▸ Provided records
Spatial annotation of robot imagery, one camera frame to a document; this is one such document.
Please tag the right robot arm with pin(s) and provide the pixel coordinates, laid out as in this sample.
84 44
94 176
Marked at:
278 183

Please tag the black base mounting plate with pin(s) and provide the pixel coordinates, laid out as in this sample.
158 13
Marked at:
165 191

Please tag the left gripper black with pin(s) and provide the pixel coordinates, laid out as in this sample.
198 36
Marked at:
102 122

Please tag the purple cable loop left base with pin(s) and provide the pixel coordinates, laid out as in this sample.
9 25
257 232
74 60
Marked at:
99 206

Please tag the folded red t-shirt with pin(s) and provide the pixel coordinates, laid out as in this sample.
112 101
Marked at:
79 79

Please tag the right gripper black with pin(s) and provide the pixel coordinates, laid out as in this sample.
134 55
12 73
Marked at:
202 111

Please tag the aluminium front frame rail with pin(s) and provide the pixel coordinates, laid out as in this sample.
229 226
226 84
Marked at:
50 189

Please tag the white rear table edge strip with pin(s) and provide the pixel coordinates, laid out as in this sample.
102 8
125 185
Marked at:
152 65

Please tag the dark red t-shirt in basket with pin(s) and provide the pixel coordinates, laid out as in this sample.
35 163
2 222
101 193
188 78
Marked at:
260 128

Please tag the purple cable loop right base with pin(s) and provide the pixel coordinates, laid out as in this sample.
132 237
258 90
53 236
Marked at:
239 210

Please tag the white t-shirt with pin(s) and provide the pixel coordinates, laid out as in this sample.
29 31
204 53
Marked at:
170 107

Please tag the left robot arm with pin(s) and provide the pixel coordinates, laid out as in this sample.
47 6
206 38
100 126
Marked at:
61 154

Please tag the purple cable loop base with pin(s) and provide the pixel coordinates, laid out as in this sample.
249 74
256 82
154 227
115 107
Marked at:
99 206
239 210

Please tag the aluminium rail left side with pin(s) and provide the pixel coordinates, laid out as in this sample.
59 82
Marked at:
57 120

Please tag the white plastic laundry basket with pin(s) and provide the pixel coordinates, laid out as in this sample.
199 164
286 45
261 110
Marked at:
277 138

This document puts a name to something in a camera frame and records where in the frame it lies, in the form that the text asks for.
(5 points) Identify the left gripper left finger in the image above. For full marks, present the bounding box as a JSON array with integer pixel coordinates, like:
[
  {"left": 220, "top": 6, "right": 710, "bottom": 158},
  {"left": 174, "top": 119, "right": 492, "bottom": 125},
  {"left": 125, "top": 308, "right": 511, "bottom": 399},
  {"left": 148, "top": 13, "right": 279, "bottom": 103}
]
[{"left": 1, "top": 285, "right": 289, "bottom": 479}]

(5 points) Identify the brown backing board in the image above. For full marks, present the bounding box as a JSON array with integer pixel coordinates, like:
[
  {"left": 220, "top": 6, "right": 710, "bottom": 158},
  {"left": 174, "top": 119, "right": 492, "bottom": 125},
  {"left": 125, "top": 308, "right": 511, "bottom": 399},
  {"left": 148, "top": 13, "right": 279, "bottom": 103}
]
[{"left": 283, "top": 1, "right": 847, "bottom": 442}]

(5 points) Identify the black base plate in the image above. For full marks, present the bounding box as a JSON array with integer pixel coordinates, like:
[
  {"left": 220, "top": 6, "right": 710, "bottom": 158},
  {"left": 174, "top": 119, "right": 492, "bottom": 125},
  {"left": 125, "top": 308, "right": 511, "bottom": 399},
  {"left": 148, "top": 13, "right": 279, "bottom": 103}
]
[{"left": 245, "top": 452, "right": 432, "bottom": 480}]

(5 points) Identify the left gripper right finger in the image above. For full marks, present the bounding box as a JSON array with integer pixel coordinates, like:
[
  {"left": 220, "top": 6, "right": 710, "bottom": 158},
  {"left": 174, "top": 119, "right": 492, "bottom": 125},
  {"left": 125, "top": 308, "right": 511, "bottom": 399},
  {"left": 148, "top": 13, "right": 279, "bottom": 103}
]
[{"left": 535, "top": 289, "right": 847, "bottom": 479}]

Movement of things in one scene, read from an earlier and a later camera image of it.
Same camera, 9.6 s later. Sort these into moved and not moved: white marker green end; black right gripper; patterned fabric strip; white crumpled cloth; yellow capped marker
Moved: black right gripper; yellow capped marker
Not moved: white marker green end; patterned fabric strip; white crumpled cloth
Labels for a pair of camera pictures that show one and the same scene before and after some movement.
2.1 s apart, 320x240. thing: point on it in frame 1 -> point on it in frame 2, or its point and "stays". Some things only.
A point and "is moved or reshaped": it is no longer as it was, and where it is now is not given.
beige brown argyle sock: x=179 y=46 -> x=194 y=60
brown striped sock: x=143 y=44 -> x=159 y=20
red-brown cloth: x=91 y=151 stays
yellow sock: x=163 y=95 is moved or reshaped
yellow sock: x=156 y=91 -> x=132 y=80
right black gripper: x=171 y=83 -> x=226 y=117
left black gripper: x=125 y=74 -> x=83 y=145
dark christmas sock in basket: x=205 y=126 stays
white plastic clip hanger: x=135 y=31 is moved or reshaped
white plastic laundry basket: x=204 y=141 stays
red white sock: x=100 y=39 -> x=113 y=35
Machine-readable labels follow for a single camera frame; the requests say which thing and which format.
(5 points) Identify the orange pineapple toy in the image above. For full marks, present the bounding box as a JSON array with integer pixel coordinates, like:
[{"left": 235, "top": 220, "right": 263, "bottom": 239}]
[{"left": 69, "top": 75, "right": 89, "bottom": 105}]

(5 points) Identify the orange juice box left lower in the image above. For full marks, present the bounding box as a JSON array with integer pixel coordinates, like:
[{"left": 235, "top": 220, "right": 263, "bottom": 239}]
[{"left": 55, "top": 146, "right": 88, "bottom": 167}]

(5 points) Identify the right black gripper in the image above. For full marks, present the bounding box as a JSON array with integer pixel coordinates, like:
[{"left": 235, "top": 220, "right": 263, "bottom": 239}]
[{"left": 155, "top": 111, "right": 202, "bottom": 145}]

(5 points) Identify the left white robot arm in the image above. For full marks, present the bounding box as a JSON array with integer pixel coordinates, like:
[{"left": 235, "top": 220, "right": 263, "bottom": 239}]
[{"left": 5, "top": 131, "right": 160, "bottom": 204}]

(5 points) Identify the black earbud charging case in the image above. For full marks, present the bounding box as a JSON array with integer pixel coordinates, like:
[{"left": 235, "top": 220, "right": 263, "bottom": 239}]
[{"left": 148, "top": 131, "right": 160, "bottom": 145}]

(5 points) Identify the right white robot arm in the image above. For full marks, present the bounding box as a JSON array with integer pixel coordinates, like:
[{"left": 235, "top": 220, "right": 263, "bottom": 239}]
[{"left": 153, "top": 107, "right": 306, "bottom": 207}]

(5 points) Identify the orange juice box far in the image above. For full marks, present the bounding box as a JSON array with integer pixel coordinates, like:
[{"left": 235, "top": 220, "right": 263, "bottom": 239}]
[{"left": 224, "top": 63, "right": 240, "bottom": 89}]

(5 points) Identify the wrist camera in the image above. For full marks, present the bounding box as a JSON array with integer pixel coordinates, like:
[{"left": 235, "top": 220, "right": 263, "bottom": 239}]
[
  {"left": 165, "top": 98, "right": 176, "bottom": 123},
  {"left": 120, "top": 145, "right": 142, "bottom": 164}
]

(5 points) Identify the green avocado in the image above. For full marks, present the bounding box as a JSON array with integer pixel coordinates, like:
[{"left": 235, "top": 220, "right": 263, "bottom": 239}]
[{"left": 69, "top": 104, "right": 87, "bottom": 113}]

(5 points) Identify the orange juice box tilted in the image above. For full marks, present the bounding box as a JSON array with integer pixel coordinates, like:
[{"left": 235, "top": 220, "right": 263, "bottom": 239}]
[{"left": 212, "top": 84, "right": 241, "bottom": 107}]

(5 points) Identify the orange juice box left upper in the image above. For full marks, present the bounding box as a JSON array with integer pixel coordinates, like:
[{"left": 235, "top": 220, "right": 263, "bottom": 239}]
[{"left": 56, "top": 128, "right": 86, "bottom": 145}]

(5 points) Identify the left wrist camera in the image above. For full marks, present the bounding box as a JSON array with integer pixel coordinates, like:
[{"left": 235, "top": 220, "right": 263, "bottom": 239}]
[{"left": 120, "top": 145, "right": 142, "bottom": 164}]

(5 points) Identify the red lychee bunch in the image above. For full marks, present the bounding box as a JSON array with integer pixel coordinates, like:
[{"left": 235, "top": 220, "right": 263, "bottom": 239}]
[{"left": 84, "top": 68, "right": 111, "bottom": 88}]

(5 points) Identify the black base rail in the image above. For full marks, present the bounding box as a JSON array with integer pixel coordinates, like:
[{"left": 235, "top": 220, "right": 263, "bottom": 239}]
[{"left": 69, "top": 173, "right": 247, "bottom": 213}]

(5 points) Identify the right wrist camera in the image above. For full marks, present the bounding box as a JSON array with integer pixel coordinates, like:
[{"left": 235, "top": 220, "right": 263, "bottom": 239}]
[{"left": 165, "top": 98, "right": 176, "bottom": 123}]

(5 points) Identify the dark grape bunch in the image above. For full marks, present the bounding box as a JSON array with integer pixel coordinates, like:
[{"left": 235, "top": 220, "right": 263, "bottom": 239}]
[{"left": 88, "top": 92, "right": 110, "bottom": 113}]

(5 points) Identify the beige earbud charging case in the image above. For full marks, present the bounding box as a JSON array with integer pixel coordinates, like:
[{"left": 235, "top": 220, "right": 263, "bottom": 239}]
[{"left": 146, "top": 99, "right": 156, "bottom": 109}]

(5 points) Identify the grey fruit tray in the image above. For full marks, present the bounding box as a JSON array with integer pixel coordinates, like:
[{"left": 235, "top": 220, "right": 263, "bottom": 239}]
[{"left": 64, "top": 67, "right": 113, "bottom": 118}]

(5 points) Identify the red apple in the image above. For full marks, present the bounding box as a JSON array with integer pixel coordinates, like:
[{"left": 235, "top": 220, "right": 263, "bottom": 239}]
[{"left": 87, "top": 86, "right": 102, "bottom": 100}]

▸ Task directions
Select and copy every line of the material that holds the string "shirt".

▸ Task solution
Please tag the folded red t-shirt with pin(s) and provide the pixel coordinates, laid out as in this sample.
Please tag the dark red t-shirt in basket with pin(s) and provide the pixel coordinates, laid out as in this sample.
Please tag the white t-shirt with pin(s) and provide the pixel coordinates, laid out as in this sample.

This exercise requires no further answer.